A new study of sex education in Texas (via RHReality Check) by the Texas Freedom Network reveals just what our federal abstinence-only dollars have been paying for. Texas spends far more on abstinence-only programs, $18 million in 2007, than any other state.
What those dollars have produced, according to TFN's study, is "generations of sexually illiterate young people" fed "grossly distorted or simply wrong" information "at a time of high rates of teen pregnancy and STDs." (And teen sex, period: According to the TFN's report, kids in Texas are having more sex--and more unsafe sex--than kids in the US as a whole.)
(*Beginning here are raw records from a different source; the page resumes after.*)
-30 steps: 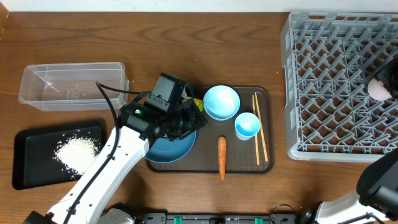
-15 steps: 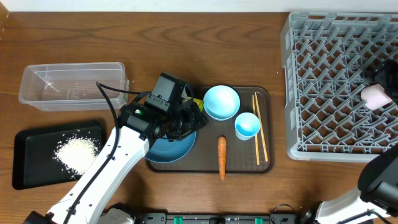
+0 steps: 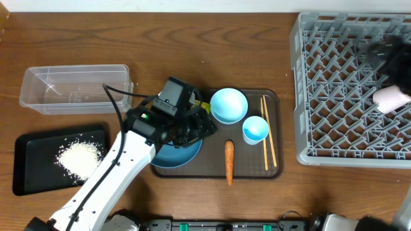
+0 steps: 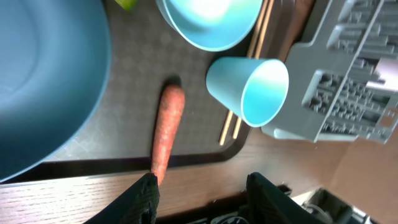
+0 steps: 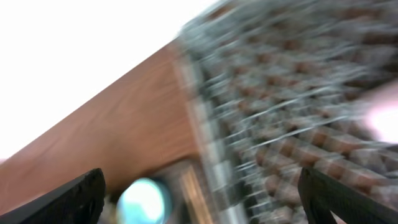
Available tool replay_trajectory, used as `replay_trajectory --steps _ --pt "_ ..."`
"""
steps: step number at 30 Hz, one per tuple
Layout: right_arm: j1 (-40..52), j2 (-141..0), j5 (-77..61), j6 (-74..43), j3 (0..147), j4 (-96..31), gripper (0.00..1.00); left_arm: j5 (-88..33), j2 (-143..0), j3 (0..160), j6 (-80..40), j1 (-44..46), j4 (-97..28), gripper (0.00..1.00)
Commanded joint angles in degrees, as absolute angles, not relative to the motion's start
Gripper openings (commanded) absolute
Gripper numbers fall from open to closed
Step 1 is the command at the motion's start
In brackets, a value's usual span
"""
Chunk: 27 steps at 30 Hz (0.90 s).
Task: Sort waste into correct bins and load items into the dishwasher rack
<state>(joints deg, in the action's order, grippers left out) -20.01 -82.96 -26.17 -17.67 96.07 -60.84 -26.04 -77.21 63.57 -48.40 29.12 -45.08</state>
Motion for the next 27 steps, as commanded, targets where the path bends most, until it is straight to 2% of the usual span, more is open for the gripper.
replay_trajectory --steps 1,4,7,11,19,27 --pt "-13.7 -82.1 -32.8 -15.6 96.7 -63.5 0.99 -26.5 -77.5 64.0 -45.6 31.5 -45.4 0.49" --pt "-8.7 -82.4 -29.8 -15.6 96.6 -65.9 0.99 -26.3 -77.5 64.0 -44.6 34.7 -45.4 0.5" --pt "-5.2 -83.2 -21.0 -17.6 96.6 -66.1 0.99 -22.5 -77.5 64.0 -45.8 37.6 -45.4 0.5" --pt "-4.7 -84.2 -17.9 -22.7 96.6 -66.3 0.99 -15.9 -78.9 64.0 -49.6 39.0 -44.0 0.5" --pt "-4.1 -85.8 -18.8 -20.5 96.6 -68.8 0.99 -23.5 -91.4 64.0 -49.6 39.0 -31.3 0.5" --pt "-3.3 -89.0 -15.8 -14.5 95.8 -71.8 0.99 -23.3 -96.8 64.0 -49.6 39.0 -23.0 0.49"
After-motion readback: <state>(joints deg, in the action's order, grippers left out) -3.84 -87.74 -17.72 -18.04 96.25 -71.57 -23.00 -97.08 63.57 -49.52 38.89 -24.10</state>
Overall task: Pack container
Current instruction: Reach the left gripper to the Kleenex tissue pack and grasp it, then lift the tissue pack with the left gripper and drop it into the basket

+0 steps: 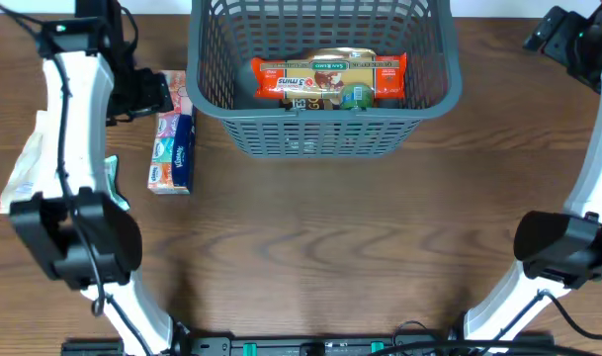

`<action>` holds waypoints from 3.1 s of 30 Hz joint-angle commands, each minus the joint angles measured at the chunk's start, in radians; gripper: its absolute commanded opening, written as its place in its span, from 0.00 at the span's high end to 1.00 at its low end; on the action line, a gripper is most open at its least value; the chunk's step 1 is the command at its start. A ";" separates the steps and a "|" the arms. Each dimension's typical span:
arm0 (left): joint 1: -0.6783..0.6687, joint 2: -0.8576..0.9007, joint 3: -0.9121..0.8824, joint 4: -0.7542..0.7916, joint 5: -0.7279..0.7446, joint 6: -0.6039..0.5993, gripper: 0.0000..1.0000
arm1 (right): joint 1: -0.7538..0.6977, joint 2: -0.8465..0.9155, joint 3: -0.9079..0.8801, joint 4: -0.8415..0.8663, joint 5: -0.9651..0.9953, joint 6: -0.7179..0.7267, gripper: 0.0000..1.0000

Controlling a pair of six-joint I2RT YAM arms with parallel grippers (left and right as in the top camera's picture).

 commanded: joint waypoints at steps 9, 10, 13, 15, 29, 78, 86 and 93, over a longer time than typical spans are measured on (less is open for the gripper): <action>-0.028 0.161 0.013 0.136 0.010 0.196 0.10 | -0.009 0.008 -0.003 -0.011 0.018 -0.019 0.01; -0.028 0.176 0.012 0.143 0.010 0.205 0.10 | -0.009 0.008 -0.003 -0.011 0.018 -0.019 0.01; -0.028 0.216 0.012 0.162 0.006 0.211 0.10 | -0.009 0.008 -0.003 -0.014 0.018 -0.019 0.01; -0.028 0.247 0.012 0.177 0.006 0.211 0.10 | -0.009 0.008 -0.003 -0.015 0.018 -0.019 0.01; -0.029 0.375 0.008 0.178 0.014 0.205 0.15 | -0.009 0.008 -0.003 -0.006 0.018 -0.019 0.01; -0.526 -0.167 0.056 0.853 -0.012 1.303 0.94 | -0.171 0.008 -0.003 -0.029 -0.120 0.029 0.01; -0.536 0.066 0.056 0.766 -0.013 1.293 0.94 | -0.171 0.008 -0.003 -0.033 -0.120 0.029 0.01; -0.539 0.159 0.056 0.650 -0.011 1.224 0.71 | -0.171 0.008 -0.003 -0.038 -0.120 0.029 0.01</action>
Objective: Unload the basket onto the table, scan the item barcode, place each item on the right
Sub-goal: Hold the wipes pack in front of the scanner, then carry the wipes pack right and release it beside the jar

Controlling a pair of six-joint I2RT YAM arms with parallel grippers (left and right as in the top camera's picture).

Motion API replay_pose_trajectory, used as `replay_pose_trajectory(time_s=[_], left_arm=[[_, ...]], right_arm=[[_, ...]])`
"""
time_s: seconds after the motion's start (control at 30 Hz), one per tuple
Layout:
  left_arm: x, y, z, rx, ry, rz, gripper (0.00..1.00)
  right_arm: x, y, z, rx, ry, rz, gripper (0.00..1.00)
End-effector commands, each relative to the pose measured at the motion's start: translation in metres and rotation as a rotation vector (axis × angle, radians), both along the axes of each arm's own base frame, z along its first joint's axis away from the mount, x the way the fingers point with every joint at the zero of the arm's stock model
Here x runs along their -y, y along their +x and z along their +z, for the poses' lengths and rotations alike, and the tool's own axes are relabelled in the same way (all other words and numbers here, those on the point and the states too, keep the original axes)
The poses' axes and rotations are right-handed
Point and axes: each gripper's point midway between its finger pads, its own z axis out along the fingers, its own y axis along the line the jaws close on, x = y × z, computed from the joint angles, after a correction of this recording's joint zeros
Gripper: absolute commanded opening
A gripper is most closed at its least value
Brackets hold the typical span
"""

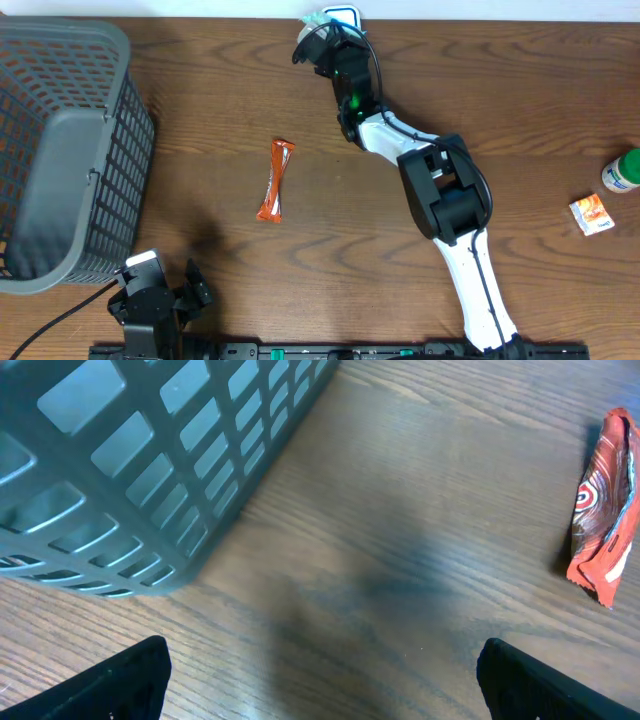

Among the TFN's astonishing findings:
• Ninety-four percent of Texas school districts offer no sexuality education (beyond basically slapping kids on the wrist and saying 'don't do it') whatsoever. Added to the 2.3 percent of school districts that teach nothing about sex at all, that's 3.7 million students who aren't taught the most basic information about how to protect themselves from pregnancy and STDs. School district officials contacted for the study responded with variations on "our kids learn about sex at home," with one school superintendent telling researchers, "Most of these kids live on a farm... They get a pretty good sex education from their animals." As the researchers note wryly, "We found it interesting that some officials seemed to interpret 'sexuality education' as mostly a 'how to' discussion. Given that Texas has one of the highest teen birthrates in the nation, clearly many of our young people already know 'how to.'"
• Textbooks used in abstinence-only sex education classes typically focus on motivational skills and "pep talks" for practicing abstinence, ignoring anatomy, puberty, menstrual and ovulation cycles, sexually transmitted diseases, and any information about contraception except (often inaccurate or misleading) data about the drawbacks and limitations of condoms and other birth control.
• The TFN found outright factual inaccuracies (distinct from distorted or merely misleading information) in 41 percent of school districts' sex-education materials--meaning that "more than two out of five Texas secondary schools teach children demonstrably incorrect information in sexuality education instruction." Inaccurate information about condoms was "by far the most common type of factual error" the researchers found. Classes teach that condoms "offer virtually no protection" against STDs; that condoms fail a third of the time, and that "Giving a condom to a teen is just like saying, 'Well if you insist on killing yourself by jumping off the bridge, at least wear these elbow pads – they may protect you some.'"
• The ab-only materials also frequently lied about STDs like HIV and HPV--claiming, for example, that "HIV can pass through condoms," that HIV can be transmitted by kissing, and that condoms provide no protection from HPV, strains of which can cause cervical cancer.
• Some more bizarre claims, taken directly from abstinence-only curricula: Sexually active teens are more likely to commit suicide; women who lubricate during sex are more likely to get pregnant; people who have sex before marriage are less able to be "intimate" later; "the divorce rate for two virgins who get married is less than 3%." One abstinence-only video directly equates HPV with death, suggesting that if a woman marries a man with genital warts she'll "probably end up with a radical hysterectomy, cervical cancer, and possibly death."
• And, predictably, the materials are loaded with gender stereotypes, of the "boys pursue, girls wait" and "a woman who has sex is like a used-up gift" variety. One textbook says that girls who dress provocatively are saying, “Here I am. Come take me"; another compares women, sexually, to "crock pots" and men to "microwaves." Gay kids, meanwhile, are invisible--relegated to warnings that class materials "shall not represent homosexuality as a normal or acceptable lifestyle" and that "students should be informed that homosexual acts are illegal in Texas and highly correlated with the transmission of AIDS."
These are public schools, in one of the largest states in the nation (one where, I should add, I grew up and received much more comprehensive sex education than kids are today. Who knew the '80s would seem enlightened in retrospect?) Obama and Congressional Democrats, to their credit, have taken some positive baby steps on ab-only--reducing 2009 funding for such programs by $14 million, for example--but it'll take a lot more than that to turn a tide of misinformation that is surely not limited to Texas. Obama pledged to cut federal spending on programs that "aren't working." By any measure, the $176 million we're spending on abstinence-only education qualifies.